File Under:country
crooning di
Fabio Cerbone (01/06/2016)
Dieci
canzoni che ruotano attorno a un preciso periodo storico della canzone country
americana, allor quando Nashville sposava le sofisticazioni del pop e i sentimenti
del soul, erano i primi anni Settanta, e allo stesso tempo veniva travolta dall'iconografia
"outlaw" di rinnegati e banditi di ogni risma. Tempo di capolavori e di musica
dal grande respiro "cosmico", come avrebbe detto la buonanima di Gram Parsons,
e che Introducing Karl Blau rievoca con una sensibilità fuori del
comune. Il merito è da condividere in due: da una parte la voce di Karl Blau,
anima errante dell'indie rock più oscuro e sconclusionato, dall'altra gli arrangiamenti
magistrali architettati da Tucker Martine, produttore apprezzato dal mondo
del nuovo folk americano, Decemberists in prima fila. Il connubio ha del miracoloso
per l'eleganza e l'impasto nostalgico che la coppia imprime a un repertorio di
prima classe, dal Townes Van Zandt di If I Needed You
al Waylon Jennings di Dreaming My Dreams,
fino al Link Wray di Fallin' Rain e passando per i Bee Gess dell'arcinota
To Love Somebody.
Karl Blau è la vera sorpresa: titolare di una
bizzarra produzione a bassa fedeltà, svariate decine di album e singoli a partire
dalla fine degli anni Novanta, è la quintessenza del musicista indipendente. Magmatico,
strampalato nel mischiare i generi, messaggero dalla sconosciuta provincia americana
(Anacortes, stato di Washington…qualcuno ha idea di che posto sia?) e infine collaboratore
nei progetti Mount Eerie, Earth e strumentista aggiunto nella band di Laura Veirs.

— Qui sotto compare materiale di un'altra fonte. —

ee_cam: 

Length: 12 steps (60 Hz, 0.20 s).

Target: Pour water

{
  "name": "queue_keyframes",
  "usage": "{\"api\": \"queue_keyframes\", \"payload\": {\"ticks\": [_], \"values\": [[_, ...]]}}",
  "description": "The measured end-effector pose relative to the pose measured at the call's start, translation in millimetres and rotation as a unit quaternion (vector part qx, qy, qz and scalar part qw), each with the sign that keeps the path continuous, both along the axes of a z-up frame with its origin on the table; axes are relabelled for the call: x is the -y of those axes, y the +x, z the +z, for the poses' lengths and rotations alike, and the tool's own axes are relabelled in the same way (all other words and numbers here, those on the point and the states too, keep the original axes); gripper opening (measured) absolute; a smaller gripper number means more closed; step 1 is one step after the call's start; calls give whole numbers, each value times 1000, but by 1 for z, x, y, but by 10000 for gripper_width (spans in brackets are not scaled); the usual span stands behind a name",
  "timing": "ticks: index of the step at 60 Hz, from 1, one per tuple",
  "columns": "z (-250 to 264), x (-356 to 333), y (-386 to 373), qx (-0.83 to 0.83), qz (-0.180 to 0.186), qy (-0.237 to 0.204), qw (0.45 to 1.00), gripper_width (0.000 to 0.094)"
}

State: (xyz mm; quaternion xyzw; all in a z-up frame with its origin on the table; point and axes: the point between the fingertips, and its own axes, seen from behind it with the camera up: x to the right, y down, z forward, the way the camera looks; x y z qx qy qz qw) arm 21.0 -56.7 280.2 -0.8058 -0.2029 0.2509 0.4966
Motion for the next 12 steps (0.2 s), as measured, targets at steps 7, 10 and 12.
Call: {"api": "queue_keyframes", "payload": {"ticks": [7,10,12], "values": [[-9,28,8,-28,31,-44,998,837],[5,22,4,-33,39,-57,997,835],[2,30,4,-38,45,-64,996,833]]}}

Proprio attraverso quest'ultima amicizia è scattato l'incontro della vita con
Tucker Martine, produttore di Laura, stregato dalla voce di Blau. Galeotta fu
l'interpretazione del classico That's How I Got to Memphis
di Tom T. Hall, a cui giustamente è concesso l'onore di aprire questa raccolta:
un disco che fin dal titolo sembra voler rendere giustizia al musicista Karl Blau,
portandolo a conoscenza di un pubblido più vasto, grazie anche alle presenze di
Jim James dei My Morning Jacket, della stessa Laura Veirs e di altri amici e colleghi
sparsi.
Operazione sacrosanta visti i risultati: con un timbro che si
colloca fra il baritono confidenziale di gente come Kurt Wagner (Lambchop) e Bill
Callahan (Smog), fra arrangiamenti country lussuriosi che ricordano l'operazione
di Bonnie Prince Billy di qualche anno fa a Nashville, Introducing Karl Blau è
un affettato ciclo di ballate che alla rustica scorza country di partenza aggiunge
un drappo di chitarre, pianoforti, organi e tenui languori per archi che raggiungono
vette di sentimentalismo in Fallin' Rain e
Let the World Go By, letteralmente sciogliendosi nel walzer sussurrato
della citata Dreaming my Dreams. Qualche episodio conserva un accento country
più spiccato, banalmente nella presenza della pedal steel, ma il trattamento in
regia di Martine sposta comunque questa musica dalla sua anima più rurale: splendide
in tal senso Woman (Sensuous Woman), romantica
come potrebbe esserlo soltanto il George Jones delle produzioni con Bill Sherrill
nei primi anni Settanta, e Homecoming, altro episodio tratto dal songwbook
dell'amato Tom T. Hall. Chiude la lucentezza quasi spaziale di No Regrets (Tom
Rush).
Uno di quei dischi in cui le caratteristiche di un genere apparentemente
così "rigido" e tradizionale come la country music dischiudono in realtà nuove
sensazioni fra eleganza melodica e fascino da crooner.